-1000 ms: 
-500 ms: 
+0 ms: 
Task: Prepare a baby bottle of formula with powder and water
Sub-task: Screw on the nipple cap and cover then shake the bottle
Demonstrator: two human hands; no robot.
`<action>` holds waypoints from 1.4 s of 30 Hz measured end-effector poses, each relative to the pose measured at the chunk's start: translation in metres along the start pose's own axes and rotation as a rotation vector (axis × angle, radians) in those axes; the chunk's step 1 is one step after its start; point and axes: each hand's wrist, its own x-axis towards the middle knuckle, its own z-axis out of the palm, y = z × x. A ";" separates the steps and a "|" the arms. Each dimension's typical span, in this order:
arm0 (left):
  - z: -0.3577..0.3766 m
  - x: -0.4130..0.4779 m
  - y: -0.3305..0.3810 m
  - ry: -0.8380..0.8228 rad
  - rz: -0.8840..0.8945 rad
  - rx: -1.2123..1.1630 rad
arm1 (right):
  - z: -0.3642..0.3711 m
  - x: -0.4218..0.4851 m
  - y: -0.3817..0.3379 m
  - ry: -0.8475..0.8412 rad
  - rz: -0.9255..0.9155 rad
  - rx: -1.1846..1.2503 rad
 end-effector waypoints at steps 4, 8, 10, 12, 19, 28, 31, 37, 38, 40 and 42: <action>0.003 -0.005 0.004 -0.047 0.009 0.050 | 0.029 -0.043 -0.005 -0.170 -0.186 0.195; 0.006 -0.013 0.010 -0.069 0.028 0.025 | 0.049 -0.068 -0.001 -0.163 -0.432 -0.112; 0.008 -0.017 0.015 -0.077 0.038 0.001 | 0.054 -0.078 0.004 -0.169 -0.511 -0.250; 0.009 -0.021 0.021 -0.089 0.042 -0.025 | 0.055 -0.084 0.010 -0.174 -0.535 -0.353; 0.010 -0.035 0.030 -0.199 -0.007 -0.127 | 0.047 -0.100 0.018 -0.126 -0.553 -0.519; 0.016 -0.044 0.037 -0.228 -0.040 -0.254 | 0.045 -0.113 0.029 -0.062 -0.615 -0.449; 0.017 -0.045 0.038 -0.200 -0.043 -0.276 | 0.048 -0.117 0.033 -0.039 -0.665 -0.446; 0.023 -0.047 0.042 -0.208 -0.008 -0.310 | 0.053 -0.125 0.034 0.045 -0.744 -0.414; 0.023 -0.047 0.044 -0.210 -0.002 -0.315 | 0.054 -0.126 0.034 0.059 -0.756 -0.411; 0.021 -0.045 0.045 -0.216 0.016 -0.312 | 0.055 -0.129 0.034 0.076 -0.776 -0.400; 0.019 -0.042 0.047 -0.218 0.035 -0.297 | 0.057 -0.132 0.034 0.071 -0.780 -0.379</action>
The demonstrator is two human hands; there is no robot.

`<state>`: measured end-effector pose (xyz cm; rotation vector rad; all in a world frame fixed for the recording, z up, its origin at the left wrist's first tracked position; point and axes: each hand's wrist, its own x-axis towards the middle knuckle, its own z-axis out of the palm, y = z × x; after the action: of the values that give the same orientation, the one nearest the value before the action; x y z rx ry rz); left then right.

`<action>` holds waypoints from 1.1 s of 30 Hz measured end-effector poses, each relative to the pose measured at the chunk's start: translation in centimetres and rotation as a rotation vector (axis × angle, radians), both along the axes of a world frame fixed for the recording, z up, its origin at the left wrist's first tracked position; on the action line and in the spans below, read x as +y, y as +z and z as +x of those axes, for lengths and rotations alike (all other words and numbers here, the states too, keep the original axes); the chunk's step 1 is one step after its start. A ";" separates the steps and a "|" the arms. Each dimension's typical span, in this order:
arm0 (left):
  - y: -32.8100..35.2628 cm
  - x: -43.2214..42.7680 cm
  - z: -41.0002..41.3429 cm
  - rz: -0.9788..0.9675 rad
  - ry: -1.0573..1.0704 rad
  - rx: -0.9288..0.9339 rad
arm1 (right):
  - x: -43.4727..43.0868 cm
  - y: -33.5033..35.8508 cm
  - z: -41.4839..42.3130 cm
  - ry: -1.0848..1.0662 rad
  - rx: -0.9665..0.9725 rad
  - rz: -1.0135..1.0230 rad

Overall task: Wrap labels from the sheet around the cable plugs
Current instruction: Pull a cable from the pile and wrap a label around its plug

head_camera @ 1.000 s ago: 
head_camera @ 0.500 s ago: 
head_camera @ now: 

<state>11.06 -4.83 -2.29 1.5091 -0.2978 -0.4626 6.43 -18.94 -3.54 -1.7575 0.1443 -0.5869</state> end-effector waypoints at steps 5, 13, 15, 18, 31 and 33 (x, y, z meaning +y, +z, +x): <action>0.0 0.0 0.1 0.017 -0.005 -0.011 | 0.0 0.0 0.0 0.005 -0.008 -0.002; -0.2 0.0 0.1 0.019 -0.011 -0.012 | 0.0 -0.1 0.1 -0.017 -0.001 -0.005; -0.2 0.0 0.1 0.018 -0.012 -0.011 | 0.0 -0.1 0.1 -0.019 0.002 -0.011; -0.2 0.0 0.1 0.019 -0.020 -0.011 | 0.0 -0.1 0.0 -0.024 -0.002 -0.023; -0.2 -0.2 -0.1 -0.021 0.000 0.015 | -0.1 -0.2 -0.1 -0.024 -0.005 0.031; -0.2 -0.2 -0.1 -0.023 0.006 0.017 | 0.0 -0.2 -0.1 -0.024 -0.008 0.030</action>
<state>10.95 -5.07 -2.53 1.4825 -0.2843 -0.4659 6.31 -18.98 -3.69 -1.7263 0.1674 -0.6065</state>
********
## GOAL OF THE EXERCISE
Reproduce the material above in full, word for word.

## EXPECTED OUTPUT
-1000 ms: 
-500 ms: 
+0 ms: 
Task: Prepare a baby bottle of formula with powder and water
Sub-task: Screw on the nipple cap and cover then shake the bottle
Demonstrator: two human hands; no robot.
`<action>` holds waypoints from 1.4 s of 30 Hz measured end-effector poses, each relative to the pose measured at the chunk's start: translation in metres along the start pose's own axes and rotation as a rotation vector (axis × angle, radians) in those axes; the chunk's step 1 is one step after its start; point and axes: each hand's wrist, its own x-axis towards the middle knuckle, its own z-axis out of the palm, y = z × x. A ";" separates the steps and a "|" the arms. Each dimension's typical span, in this order:
arm0 (left):
  - z: -0.3577..0.3766 m
  - x: -0.4130..0.4779 m
  - y: -0.3305..0.3810 m
  - ry: -0.8380..0.8228 rad
  - rz: -0.8840..0.8945 rad
  - rx: -1.2123..1.1630 rad
arm1 (right):
  - z: -0.3642..0.3711 m
  - x: -0.4218..0.4851 m
  - y: -0.3817..0.3379 m
  - ry: -0.8475..0.8412 rad
  - rz: -0.9255..0.9155 rad
  - rx: -1.1846..1.2503 rad
 end-effector waypoints at steps 4, 8, 10, 12, 19, 28, 31, 37, 38, 40 and 42: <action>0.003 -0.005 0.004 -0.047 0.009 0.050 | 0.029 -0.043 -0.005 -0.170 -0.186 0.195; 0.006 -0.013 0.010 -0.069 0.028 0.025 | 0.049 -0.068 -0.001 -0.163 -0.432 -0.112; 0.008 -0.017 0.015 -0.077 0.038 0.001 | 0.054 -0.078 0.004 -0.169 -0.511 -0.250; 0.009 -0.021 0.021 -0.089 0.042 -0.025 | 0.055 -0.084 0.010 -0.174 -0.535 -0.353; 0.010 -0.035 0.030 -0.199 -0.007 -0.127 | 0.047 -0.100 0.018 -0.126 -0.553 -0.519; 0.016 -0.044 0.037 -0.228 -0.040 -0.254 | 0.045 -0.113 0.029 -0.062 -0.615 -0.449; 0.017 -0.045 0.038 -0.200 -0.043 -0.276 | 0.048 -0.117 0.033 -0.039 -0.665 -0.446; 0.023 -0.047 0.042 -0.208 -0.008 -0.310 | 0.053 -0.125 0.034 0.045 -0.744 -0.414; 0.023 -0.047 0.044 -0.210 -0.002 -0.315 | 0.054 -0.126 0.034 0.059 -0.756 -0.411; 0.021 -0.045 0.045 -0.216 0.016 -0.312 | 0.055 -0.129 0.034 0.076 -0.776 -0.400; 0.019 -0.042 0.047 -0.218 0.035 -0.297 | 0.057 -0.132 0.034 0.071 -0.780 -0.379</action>
The demonstrator is two human hands; there is no robot.

`<state>`: measured end-effector pose (xyz cm; rotation vector rad; all in a world frame fixed for the recording, z up, its origin at the left wrist's first tracked position; point and axes: each hand's wrist, its own x-axis towards the middle knuckle, its own z-axis out of the palm, y = z × x; after the action: of the values that give the same orientation, the one nearest the value before the action; x y z rx ry rz); left then right.

`<action>` holds waypoints from 1.1 s of 30 Hz measured end-effector poses, each relative to the pose measured at the chunk's start: translation in centimetres and rotation as a rotation vector (axis × angle, radians), both along the axes of a world frame fixed for the recording, z up, its origin at the left wrist's first tracked position; on the action line and in the spans below, read x as +y, y as +z and z as +x of those axes, for lengths and rotations alike (all other words and numbers here, the states too, keep the original axes); the chunk's step 1 is one step after its start. A ";" separates the steps and a "|" the arms. Each dimension's typical span, in this order:
arm0 (left):
  - y: -32.8100..35.2628 cm
  - x: -43.2214..42.7680 cm
  - z: -41.0002..41.3429 cm
  - rz: -0.9788..0.9675 rad
  - ry: -1.0573..1.0704 rad
  - rx: -0.9288..0.9339 rad
arm1 (right):
  - x: -43.4727..43.0868 cm
  - y: -33.5033..35.8508 cm
  - z: -41.4839..42.3130 cm
  - ry: -1.0848..1.0662 rad
  - rx: -0.9665..0.9725 rad
  - rz: -1.0135..1.0230 rad

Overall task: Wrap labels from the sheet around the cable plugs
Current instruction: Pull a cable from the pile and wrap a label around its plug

head_camera @ 1.000 s ago: 
head_camera @ 0.500 s ago: 
head_camera @ now: 

<state>11.06 -4.83 -2.29 1.5091 -0.2978 -0.4626 6.43 -18.94 -3.54 -1.7575 0.1443 -0.5869</state> end-effector waypoints at steps 5, 13, 15, 18, 31 and 33 (x, y, z meaning +y, +z, +x): <action>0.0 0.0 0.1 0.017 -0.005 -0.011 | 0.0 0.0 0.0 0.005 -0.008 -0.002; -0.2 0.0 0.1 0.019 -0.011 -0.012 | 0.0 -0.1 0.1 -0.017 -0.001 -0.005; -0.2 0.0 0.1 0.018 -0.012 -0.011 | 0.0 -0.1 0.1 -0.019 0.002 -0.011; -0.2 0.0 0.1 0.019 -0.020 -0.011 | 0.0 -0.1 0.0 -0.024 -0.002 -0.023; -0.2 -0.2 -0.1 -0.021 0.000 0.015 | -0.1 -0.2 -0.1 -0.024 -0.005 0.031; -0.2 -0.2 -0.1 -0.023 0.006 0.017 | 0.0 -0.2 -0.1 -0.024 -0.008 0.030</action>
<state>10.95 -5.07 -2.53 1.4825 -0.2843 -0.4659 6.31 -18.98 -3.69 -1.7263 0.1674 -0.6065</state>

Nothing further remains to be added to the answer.